Substrate tombstone & supersession policy
Header
Use the pencil to edit title, status, priority, and owner. Changing status auto-prepends a changelog entry.
Why
Federal records get withdrawn, replaced, corrected, and superseded by
upstream sources. Without a substrate-wide policy, each ingester invents
its own response: bills hard-deletes, FR keeps the row, CRS bumpsupdated_at. Citations break inconsistently. Agents can't reason about
why one source's withdrawn record returns 404 while another returns 200.
This spec locks the substrate-wide answer: tombstone via four columns
on every document-bearing table, with status enum, tombstone_at,tombstone_reason, and successor_id. Identity and event tables
(legislators, committees, votes) keep their domain-specific lifecycle
fields and don't take tombstone columns.
This spec is also what makes the REST API's 410 Gone semantics fromrest-api-conventions Q9 implementable — without tombstone metadata,
the substrate can only return 404 (which loses the agent affordance of
"here's the successor").
User stories
As an agent resolving a year-old citation, I want 410 Gone with the successor's URL when the original was withdrawn so that I can show the user "the document you cited has been replaced — here's the new one" without a separate fetch.

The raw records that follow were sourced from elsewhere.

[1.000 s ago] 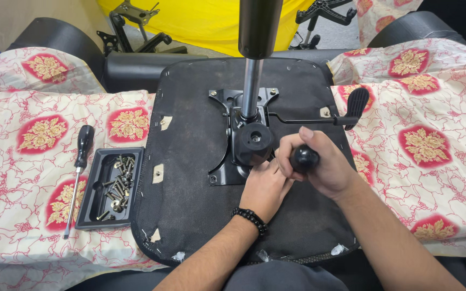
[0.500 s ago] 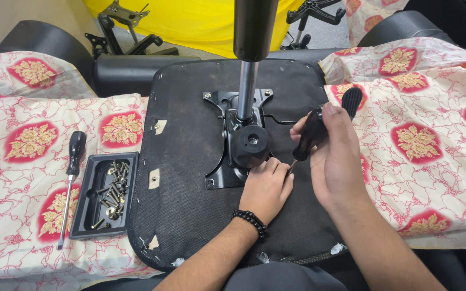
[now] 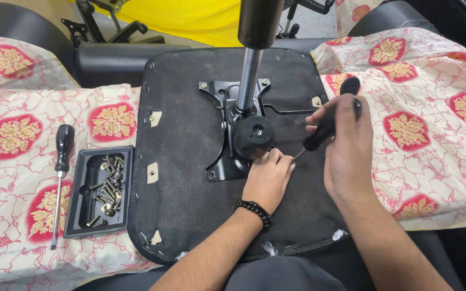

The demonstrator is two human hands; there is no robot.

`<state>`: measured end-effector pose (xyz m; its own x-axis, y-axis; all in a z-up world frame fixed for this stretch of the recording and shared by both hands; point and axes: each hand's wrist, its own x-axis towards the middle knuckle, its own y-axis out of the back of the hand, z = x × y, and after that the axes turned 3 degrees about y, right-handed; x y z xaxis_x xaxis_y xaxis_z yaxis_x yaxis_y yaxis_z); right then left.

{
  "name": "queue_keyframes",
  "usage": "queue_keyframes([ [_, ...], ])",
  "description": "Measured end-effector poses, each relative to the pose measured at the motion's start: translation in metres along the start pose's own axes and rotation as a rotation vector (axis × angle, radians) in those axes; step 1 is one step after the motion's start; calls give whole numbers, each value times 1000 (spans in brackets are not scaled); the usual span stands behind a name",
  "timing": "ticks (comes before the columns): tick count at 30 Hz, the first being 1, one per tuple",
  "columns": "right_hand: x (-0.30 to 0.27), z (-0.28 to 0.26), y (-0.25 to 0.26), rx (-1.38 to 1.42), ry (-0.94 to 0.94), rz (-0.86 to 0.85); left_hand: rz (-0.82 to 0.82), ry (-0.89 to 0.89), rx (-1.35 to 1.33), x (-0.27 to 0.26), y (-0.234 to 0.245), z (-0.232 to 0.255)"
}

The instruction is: The person attaches a black metal chair base to an overturned chair seat using a screwdriver. They insert screws into the mounting holes and tighten them one by one, securing the base to the seat.

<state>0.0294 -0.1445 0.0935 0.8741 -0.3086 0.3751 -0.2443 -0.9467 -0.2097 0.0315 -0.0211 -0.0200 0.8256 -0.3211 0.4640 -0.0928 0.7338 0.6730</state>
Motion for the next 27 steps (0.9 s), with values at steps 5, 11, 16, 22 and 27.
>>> queue_keyframes([
  [5,-6,-3,-6,157,-81,55,-33,5,0,1,2,-1],
  [11,-3,-5,9,341,-160,-59,-19,-32,-95,2,1,-5],
  [16,7,1,6,300,-122,-137,-49,53,-85,1,-1,-4],
  [22,6,13,-5,287,-95,-180,-13,-33,-174,0,3,-8],
  [27,6,16,-8,338,15,-212,-20,-4,-127,-1,2,-6],
])
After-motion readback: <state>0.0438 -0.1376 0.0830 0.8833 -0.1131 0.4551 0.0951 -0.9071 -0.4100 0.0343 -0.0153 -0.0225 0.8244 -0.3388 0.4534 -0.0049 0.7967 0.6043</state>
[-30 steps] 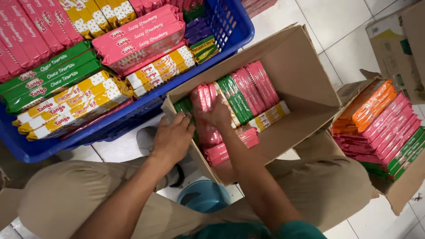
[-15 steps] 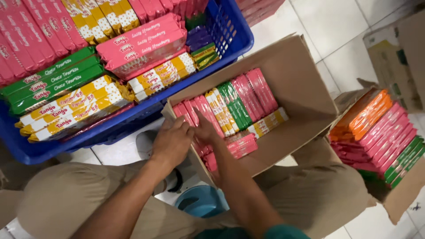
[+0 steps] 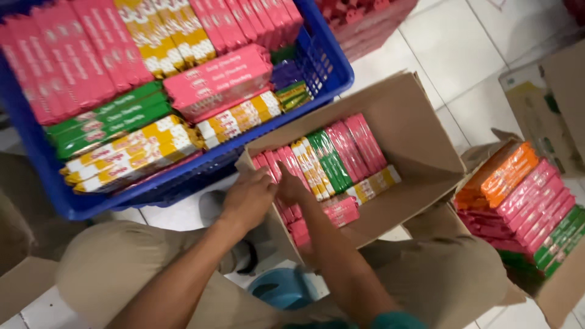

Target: The person transfers packs of Tango chewing gum from a blue crate into a cardboard box. They pick up packs of various colors and place them into the box, arranging them in rows.

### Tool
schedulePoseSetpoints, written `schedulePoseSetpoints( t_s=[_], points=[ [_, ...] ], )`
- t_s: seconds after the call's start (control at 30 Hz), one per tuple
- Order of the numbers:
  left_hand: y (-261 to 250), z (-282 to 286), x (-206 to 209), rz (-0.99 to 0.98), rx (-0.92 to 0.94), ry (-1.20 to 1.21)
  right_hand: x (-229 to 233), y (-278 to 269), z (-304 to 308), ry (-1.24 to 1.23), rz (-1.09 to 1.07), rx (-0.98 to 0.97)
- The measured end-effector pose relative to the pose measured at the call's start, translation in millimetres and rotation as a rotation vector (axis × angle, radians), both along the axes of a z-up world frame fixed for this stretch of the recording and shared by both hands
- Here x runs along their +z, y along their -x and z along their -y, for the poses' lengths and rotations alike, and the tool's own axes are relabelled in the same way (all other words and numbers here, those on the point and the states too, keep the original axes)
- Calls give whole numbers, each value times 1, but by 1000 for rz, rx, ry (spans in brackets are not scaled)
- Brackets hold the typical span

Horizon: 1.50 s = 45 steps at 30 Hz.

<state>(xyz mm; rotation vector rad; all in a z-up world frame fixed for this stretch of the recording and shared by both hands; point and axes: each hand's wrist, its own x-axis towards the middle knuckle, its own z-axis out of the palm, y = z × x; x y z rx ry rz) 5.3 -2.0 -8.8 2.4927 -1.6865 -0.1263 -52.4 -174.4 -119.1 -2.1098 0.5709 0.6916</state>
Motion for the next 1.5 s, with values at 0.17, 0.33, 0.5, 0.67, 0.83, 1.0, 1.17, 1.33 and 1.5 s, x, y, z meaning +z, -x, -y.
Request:
schedulePoseSetpoints(
  t_s=[0.17, 0.33, 0.5, 0.67, 0.83, 1.0, 1.17, 1.33, 1.5],
  points=[
    [-11, -1, 51, -216, 49, 68, 39, -23, 41, 142, -1, 269],
    [-69, -41, 105, -243, 255, 239, 114, -42, 70, 328, -3, 415],
    [-116, -103, 108, -25, 740, -61, 270, -14, 48, 280, 112, 504],
    [-141, -129, 63, -117, 854, -62, 283, 13, 54, 177, 203, 363],
    [-143, -130, 68, -117, 900, -45, 279, 22, 58, 282, 226, 458],
    [-153, -134, 38, -111, 895, -37, 265, 29, 57, 283, 202, 488],
    [-159, -129, 29, -94, 876, -54, 248, 23, 70, 306, 195, 475],
    [-133, -132, 90, -57, 846, -22, 230, 22, 92, 368, 193, 459],
    [-99, -122, 186, -290, 801, 602, 236, 21, 97, 306, 409, 361]
  ],
)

As a downstream researcher, I want withdrawn records to remain in the substrate as evidence so that my historical analysis isn't silently corrupted by upstream re-publication.
As an ingester author for a new source, I want one substrate-wide convention for "what happens when upstream removes a record" so that I don't reinvent the policy per source.

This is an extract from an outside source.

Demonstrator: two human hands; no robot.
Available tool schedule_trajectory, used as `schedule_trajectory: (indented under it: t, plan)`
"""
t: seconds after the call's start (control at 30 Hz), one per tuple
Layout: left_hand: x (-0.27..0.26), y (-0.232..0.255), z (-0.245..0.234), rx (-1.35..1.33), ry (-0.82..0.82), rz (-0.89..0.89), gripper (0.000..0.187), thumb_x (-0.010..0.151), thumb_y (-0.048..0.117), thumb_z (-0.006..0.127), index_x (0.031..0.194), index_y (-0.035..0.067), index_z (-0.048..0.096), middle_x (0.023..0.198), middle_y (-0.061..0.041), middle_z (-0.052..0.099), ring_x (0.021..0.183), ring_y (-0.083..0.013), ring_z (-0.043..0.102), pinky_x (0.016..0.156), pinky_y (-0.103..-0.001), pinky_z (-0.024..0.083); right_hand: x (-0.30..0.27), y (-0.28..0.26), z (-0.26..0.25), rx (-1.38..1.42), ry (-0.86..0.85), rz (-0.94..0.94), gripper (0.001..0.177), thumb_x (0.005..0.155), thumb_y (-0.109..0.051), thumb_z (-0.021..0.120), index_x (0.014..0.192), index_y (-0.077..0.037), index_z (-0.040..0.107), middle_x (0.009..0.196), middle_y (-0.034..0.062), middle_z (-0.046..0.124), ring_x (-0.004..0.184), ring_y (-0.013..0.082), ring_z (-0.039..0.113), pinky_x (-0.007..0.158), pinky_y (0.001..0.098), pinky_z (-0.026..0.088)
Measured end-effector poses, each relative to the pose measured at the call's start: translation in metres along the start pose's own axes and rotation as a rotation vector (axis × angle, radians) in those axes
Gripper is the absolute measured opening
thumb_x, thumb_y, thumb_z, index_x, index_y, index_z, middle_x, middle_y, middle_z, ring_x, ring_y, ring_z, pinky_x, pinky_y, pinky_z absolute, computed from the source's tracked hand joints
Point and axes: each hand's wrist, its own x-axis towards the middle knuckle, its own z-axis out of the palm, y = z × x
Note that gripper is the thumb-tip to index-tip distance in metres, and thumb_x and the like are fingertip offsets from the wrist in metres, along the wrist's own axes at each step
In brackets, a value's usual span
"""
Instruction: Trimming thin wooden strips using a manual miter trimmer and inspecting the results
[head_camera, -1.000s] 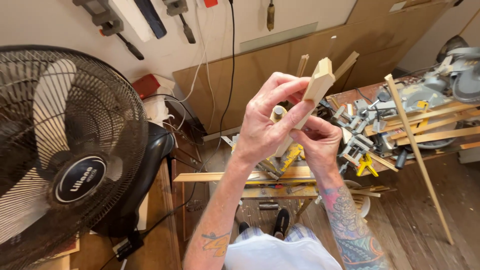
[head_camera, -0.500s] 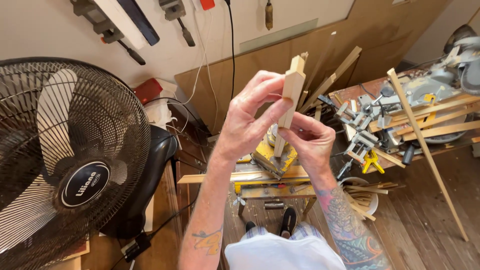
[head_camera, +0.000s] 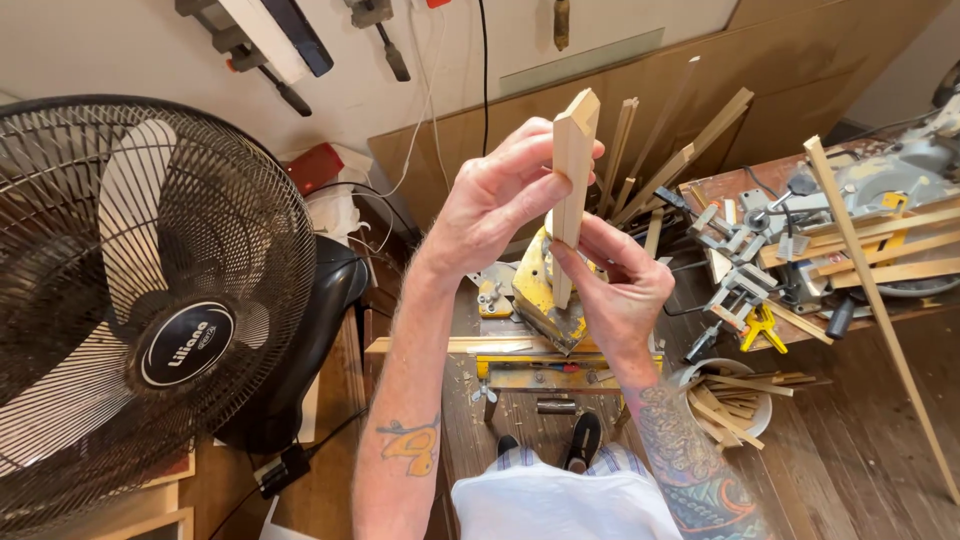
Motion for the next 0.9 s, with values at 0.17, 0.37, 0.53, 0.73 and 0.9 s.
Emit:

As a search-API consumer, I want list and search results to default to active records so that my agent isn't surfacing withdrawn rows as if they're current.
Acceptance criteria (EARS)
- Where a record-bearing table represents documents (publications, reports, filings, dockets, granules), the migration shall include four tombstone columns: `status TEXT NOT NULL DEFAULT 'active' CHECK (status IN ('active','withdrawn','superseded','flagged'))`; `tombstone_at TEXT`; `tombstone_reason TEXT`; `successor_id TEXT`.
- Where a record-bearing table represents an identity (legislators, committees, organizations) or an immutable event (votes), the migration shall not include tombstone columns; lifecycle shall be modeled via domain-specific fields (`served_until`, `disbanded_on`, etc.).
- When migration `0006_tombstone_columns` runs, it shall add the four tombstone columns to every existing document-bearing table (`crs_reports` is the only such table at v1).
- Where the substrate enum admits a status value other than `active`, the value shall be one of: `withdrawn` (upstream removed the record entirely; no successor), `superseded` (a newer record replaces this one; `successor_id` populated), or `flagged` (operational flag for manual review; doesn't affect default API queries unless explicitly opted into).
- When an upstream source explicitly signals a withdrawal or correction (FR withdrawal document, regulations.gov `withdrawn_at` field, CRS report retired, etc.), the source's parse stage shall produce a `ParsedRecord` whose payload sets `status` to the appropriate non-active value and populates `tombstone_at`, `tombstone_reason`, and (where applicable) `successor_id`.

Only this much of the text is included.